### [Task brief]
Begin at the line containing "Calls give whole" in the data below and go on through the line containing "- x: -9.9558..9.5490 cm", repeating each line exactly; include both ends and no other line.
*** Records Section Begins ***
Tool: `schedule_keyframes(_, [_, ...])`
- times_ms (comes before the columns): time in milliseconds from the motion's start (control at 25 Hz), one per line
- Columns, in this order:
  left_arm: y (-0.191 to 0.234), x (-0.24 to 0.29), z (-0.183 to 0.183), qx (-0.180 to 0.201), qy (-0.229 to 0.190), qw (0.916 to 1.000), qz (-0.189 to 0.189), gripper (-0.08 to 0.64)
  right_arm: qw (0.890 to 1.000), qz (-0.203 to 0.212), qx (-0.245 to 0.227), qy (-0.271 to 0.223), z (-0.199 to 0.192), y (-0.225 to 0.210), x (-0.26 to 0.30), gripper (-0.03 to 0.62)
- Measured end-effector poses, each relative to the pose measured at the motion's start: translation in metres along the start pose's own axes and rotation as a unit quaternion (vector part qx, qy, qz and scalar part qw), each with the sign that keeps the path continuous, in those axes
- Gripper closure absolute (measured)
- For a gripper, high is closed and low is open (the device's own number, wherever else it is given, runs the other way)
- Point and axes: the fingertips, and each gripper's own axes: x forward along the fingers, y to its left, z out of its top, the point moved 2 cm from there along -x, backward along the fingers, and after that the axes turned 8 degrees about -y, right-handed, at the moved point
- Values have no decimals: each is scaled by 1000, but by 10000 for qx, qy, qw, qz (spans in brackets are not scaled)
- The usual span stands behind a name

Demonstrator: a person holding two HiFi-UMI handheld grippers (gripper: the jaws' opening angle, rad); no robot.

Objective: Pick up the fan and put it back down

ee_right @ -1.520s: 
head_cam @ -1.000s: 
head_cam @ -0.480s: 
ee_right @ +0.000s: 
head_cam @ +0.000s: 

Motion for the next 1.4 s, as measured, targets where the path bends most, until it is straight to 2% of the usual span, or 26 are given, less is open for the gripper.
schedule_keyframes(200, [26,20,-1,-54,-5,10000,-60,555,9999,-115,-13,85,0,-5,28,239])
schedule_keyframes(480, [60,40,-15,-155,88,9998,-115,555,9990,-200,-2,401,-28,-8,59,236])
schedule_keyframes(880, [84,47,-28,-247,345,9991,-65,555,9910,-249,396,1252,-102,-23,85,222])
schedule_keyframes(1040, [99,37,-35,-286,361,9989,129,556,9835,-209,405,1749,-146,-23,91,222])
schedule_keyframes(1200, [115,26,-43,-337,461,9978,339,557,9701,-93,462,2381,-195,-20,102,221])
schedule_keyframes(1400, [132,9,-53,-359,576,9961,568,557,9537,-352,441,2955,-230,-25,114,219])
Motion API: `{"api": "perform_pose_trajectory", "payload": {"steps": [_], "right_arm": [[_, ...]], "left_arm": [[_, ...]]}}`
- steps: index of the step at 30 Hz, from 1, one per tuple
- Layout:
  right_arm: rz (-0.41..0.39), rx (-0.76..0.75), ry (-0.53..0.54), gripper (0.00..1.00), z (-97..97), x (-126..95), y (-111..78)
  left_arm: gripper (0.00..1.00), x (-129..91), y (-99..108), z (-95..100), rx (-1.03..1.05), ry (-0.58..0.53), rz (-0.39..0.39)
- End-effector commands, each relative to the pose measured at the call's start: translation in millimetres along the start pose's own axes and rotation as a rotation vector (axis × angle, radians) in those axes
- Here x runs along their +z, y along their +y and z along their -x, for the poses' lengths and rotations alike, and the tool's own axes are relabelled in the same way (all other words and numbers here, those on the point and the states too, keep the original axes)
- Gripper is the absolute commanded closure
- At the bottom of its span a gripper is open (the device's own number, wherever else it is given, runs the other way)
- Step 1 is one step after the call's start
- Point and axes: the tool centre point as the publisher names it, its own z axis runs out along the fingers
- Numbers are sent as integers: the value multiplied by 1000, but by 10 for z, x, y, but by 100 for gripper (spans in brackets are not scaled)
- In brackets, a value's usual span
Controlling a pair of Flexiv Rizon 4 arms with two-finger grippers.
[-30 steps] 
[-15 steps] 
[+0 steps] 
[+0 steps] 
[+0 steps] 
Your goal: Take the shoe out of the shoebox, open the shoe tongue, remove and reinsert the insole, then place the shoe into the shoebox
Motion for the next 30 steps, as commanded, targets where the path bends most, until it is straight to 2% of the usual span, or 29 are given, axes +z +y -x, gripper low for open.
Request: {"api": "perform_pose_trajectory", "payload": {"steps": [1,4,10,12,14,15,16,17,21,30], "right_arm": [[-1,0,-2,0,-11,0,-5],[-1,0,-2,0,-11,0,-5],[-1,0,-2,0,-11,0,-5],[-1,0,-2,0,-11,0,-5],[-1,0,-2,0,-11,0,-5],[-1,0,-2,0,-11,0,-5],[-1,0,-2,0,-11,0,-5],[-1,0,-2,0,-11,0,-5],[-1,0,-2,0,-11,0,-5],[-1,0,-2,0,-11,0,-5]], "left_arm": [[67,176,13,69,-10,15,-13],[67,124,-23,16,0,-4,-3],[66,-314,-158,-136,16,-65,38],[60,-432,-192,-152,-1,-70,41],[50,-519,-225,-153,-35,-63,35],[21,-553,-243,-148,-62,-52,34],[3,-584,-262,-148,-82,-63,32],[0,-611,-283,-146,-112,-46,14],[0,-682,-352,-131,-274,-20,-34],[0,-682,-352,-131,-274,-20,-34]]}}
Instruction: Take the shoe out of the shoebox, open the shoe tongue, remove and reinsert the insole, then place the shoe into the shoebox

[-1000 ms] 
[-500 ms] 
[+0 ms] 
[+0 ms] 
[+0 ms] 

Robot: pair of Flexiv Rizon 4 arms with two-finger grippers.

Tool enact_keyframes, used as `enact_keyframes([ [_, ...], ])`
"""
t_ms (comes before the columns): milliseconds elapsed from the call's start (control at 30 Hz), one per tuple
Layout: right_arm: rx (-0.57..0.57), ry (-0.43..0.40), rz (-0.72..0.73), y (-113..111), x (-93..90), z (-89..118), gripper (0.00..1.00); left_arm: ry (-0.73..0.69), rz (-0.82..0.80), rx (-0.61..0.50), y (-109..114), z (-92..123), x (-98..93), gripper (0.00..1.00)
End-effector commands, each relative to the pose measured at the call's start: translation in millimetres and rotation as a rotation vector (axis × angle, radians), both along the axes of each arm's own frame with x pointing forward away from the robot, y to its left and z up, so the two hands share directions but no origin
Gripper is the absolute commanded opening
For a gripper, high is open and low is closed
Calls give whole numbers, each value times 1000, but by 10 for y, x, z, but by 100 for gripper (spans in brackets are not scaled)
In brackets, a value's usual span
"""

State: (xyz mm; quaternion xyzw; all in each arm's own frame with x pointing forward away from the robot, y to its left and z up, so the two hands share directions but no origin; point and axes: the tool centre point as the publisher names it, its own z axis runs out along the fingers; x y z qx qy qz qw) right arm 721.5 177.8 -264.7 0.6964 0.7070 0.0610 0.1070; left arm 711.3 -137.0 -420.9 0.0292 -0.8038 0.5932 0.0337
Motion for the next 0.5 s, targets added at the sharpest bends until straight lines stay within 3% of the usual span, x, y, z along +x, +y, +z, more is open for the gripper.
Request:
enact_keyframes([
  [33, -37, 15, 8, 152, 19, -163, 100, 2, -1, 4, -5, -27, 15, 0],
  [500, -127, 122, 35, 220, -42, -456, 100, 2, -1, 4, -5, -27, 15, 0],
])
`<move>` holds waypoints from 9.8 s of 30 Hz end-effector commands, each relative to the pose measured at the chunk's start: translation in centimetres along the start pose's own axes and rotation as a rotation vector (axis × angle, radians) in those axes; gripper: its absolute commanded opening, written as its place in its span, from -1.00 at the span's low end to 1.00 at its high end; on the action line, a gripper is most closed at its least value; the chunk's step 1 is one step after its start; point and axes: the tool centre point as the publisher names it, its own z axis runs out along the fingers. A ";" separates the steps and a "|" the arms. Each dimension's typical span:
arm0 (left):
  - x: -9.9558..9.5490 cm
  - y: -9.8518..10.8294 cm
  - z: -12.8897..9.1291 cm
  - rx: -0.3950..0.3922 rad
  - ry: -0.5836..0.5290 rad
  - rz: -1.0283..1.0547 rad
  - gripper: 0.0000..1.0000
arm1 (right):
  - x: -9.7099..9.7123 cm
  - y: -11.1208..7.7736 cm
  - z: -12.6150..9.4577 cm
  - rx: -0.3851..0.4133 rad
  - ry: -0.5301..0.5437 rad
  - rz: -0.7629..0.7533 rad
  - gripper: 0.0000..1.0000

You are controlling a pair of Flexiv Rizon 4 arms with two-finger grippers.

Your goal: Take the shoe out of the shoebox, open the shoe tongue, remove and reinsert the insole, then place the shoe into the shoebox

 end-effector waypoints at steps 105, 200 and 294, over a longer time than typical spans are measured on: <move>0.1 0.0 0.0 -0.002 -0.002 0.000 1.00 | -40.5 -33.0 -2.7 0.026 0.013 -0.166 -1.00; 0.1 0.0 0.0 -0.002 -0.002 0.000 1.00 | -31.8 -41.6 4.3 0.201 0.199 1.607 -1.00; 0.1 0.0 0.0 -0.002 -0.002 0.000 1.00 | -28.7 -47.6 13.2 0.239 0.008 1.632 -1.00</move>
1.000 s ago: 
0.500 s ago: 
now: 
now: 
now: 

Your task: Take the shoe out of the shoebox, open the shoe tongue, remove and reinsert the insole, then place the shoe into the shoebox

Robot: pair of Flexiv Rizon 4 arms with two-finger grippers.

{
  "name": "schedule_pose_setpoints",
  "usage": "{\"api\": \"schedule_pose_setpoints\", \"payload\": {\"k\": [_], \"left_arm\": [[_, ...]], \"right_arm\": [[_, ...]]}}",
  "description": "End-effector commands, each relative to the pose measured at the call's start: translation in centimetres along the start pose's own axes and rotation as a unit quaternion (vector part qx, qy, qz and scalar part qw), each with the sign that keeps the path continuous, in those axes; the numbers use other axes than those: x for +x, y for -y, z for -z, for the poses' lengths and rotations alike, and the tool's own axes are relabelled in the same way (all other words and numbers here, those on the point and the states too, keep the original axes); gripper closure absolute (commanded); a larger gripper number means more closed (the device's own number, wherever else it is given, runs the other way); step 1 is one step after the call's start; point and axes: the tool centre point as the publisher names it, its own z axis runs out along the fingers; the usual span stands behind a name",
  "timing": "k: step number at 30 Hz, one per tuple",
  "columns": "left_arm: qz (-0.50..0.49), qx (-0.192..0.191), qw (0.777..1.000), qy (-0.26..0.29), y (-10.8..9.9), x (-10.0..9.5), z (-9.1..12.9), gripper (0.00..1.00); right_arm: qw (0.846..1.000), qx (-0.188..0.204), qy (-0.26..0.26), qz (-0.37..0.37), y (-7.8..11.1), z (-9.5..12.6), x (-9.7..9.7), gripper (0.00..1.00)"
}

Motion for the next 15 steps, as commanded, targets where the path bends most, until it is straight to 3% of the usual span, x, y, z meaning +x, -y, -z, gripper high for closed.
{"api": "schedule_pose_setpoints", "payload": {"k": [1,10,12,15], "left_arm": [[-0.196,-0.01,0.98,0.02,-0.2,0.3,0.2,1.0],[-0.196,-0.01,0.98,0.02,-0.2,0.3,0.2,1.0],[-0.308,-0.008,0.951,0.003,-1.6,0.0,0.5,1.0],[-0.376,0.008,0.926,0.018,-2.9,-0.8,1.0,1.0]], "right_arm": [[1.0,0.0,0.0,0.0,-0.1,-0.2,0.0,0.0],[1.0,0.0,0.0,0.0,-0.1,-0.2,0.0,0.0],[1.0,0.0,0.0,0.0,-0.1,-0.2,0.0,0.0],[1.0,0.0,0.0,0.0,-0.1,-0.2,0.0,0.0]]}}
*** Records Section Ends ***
### [Exercise response]
Calls give whole numbers, each value times 1000, but by 10 for y, x, z, but by 100 for gripper (spans in brackets are not scaled)
In brackets, a value's usual span
"""

State: (xyz mm; quaternion xyzw; all in each arm's own frame with x pointing forward away from the robot, y to its left and z up, so the two hands share directions but no origin; point and axes: the tool centre point as the publisher names it, its own z axis runs out along the fingers; x y z qx qy qz qw) right arm 721.5 177.8 -264.7 0.6964 0.7070 0.0610 0.1070; left arm 711.3 -137.0 -420.9 0.0292 -0.8038 0.5932 0.0337
Motion for the next 0.5 s, targets added at the sharpest bends until straight lines stay within 3% of the usual span, x, y, z along +x, +y, +z, more is open for the gripper.
Request:
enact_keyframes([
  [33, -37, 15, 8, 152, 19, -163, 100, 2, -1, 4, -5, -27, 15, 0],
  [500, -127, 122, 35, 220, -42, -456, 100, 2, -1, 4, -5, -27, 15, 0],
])
`<move>` holds waypoints from 9.8 s of 30 Hz end-effector commands, each relative to the pose measured at the chunk's start: translation in centimetres along the start pose's own axes and rotation as a rotation vector (axis × angle, radians) in those axes; gripper: its absolute commanded opening, written as its place in its span, from -1.00 at the span's low end to 1.00 at its high end; on the action line, a gripper is most closed at its least value; the chunk's step 1 is one step after its start; point and axes: the tool centre point as the publisher names it, its own z axis runs out along the fingers. A ";" separates the steps and a "|" the arms. Each dimension's typical span:
arm0 (left):
  - x: -9.9558..9.5490 cm

No further output is needed for the exercise.